It’s August! The month where truly everythinggggg is in season.
As the summer starts to wind down, try to enjoy all the seasonal produce on hand.
Summer fruit; fresh salads; fruit-forward cocktails; easy desserts – I’ve got you covered with recipes to make in August.Each week I go to the farmer’s market there is more and more to choose from.
It’s especially perfect timing for stone fruits like cherries, peaches, plums and apricots.
And, you’ll find a ton of ripe and ready to eat vegetables like peppers, tomatoes, salad greens and summer squash.
It’s one of the best times of year to enjoy seasonal salads for dinner or grilling vegetables as a side dish. Everything is just so fresh!
Easy Summer Dinner Ideas
Grilled Vegetables & Protein: Simply chop vegetables into bite-sized pieces and grill in a basket (season with olive oil, salt, pepper and garlic). Grill your favourite protein at the same time and serve together.

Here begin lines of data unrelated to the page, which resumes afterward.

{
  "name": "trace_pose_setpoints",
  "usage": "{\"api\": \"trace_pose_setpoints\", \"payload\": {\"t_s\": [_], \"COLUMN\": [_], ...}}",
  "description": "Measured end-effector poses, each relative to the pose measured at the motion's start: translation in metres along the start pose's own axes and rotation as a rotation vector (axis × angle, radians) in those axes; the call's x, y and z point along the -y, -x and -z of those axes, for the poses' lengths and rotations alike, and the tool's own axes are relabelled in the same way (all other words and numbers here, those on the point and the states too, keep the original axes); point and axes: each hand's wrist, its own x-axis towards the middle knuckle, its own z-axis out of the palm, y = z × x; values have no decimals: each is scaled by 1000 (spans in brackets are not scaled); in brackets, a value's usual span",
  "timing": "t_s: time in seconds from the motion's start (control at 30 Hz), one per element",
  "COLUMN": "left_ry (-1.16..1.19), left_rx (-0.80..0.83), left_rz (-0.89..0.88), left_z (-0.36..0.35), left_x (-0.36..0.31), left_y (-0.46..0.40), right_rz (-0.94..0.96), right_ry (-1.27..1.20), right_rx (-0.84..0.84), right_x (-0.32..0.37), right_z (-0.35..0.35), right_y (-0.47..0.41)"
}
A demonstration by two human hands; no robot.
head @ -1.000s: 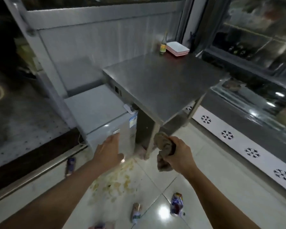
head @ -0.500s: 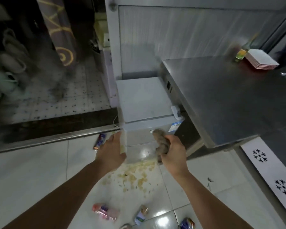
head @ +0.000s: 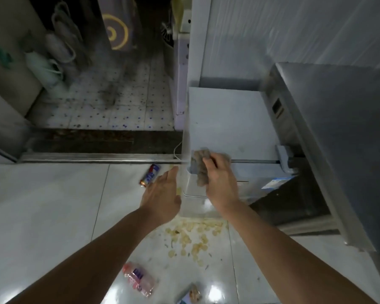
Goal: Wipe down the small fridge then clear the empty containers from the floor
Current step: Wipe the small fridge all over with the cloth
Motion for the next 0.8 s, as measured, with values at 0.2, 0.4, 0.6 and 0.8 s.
{"api": "trace_pose_setpoints", "payload": {"t_s": [0.2, 0.4, 0.6, 0.8], "left_ry": [50, 108, -105, -144], "left_rx": [-83, -289, -501, -632], "left_rz": [46, 72, -178, -317], "left_z": [-46, -76, -99, -125], "left_x": [1, 2, -10, -16], "left_y": [-28, -48, -58, -72], "right_rz": [228, 401, 280, -21], "right_ry": [151, 161, 162, 172], "right_rx": [-171, -334, -460, -532], "right_x": [-19, -44, -117, -174], "right_z": [-46, -61, -59, -47], "right_y": [-18, -23, 0, 20]}}
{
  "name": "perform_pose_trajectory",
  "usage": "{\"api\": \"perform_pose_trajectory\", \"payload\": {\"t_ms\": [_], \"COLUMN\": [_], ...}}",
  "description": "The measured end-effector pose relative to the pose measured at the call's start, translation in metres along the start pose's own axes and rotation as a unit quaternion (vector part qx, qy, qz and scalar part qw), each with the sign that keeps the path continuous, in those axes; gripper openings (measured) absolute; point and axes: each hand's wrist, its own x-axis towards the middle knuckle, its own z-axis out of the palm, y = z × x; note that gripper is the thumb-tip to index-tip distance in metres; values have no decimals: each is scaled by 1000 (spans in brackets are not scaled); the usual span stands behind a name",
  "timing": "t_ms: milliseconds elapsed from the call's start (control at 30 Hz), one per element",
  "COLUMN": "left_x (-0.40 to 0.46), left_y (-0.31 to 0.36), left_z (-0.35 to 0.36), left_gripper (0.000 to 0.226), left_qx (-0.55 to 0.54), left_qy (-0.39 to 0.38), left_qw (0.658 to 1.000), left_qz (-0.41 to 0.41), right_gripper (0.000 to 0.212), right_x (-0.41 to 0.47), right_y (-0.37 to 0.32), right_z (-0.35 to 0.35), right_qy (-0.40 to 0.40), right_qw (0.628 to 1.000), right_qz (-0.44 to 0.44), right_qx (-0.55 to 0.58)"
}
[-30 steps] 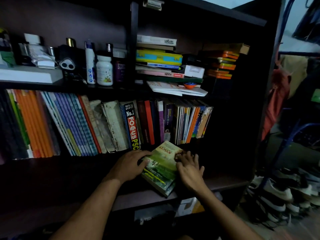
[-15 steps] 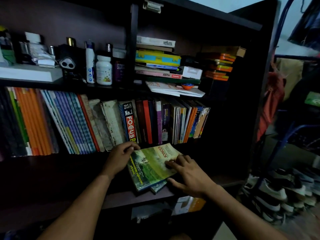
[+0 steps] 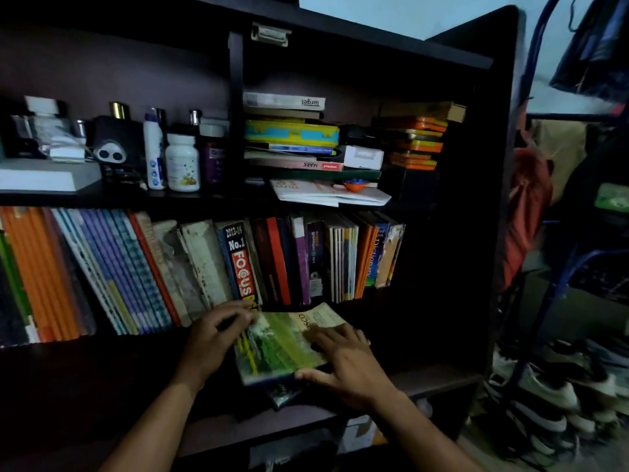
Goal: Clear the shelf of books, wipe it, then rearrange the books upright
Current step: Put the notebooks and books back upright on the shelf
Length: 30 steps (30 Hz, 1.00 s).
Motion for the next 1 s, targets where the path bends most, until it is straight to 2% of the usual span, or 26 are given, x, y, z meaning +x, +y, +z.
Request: {"api": "perform_pose_trajectory", "payload": {"t_ms": [100,167,233,300,400,433,500,567,633,700,833,1000], "left_x": [-5,-6,1,13,38,46,61,76,85,83,72,84], "left_y": [6,15,26,39,59,65,73,73,66,58,41,34], "left_z": [2,10,23,39,67,78,101,120,136,155,186,198], "left_gripper": [56,51,46,64,93,94,83,74,72,79,101,109], "left_qx": [-84,-106,-86,-64,17,64,110,109,100,111,163,115], "left_qy": [15,13,2,-23,-88,-110,-130,-96,-41,-13,38,51], "left_qw": [996,994,996,998,996,992,985,989,992,992,986,990], "left_qz": [5,-5,-9,-12,-10,-10,-4,-11,-58,-60,-20,-67], "right_gripper": [99,85,61,40,60,61,47,32,31,32,35,36], "right_x": [-3,-5,-5,-4,-2,-3,-3,-2,-1,-1,-1,1], "right_y": [8,9,8,11,19,19,19,22,26,29,32,40], "right_z": [2,2,5,10,10,8,3,3,4,3,5,9], "right_qy": [81,128,146,157,176,178,205,247,287,305,296,291], "right_qw": [986,975,971,968,958,952,932,904,877,860,865,864], "right_qz": [78,105,113,119,124,132,166,209,239,253,239,233], "right_qx": [120,150,152,156,188,208,251,281,301,321,327,337]}}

Add any protein to a big salad: Two of my favourite summer salads are listed below plus there is my go-to Summer Greens Salad. Make one of these recipes and add a protein for a full summer meal.
Pizza on the Grill: Grab some fresh dough from a local store and grill it to perfection with your favourite pizza toppings. Try my Zucchini & Prosciutto Pizza on the grill!
So what other recipes are there make this month?
Recipes to Make in August
Cherries – Cherry Bourbon Lemonade Smash
Plums – Easy Plum Jam
Peaches – Kale & Peach Salad with Feta and Toasted Pepitas
Saskatoon Berries – Saskatoon Berry Scones
Stone Fruit – Stone Fruit Breakfast Crumble
Tomatoes – Tomato & Basil Toast
Zucchini – Zucchini Fritters with Garlic Yogurt Dipping Sauce
With all that being said, it might be hard to enjoy all that there is to offer this month but I’m here to help!
Here are a few tips on how to preserve fruits and herbs to enjoy later:
Herbs: With herbs like basil and parsley you can make an easy pesto to freezer for later use. For heartier herbs like rosemary or thyme, they can be dried by placing in a paper bag with a couple of holes poked in it and stored in a cool, dry place for about a week. Remove rosemary or thyme from the stems and use as dried herbs. Or, you could also wash and fully dry the herbs; then, add a mixture of the chopped herbs to a ice cube container and top with melted butter or oil. Freeze into ice cubes and save for use with roasted vegetables or roasted chicken in the future.
Fruits: Make any one of my EASY summer jams and freeze to enjoy later!
Vegetables: I love this guide from Food by Maria on how to pickle vegetables.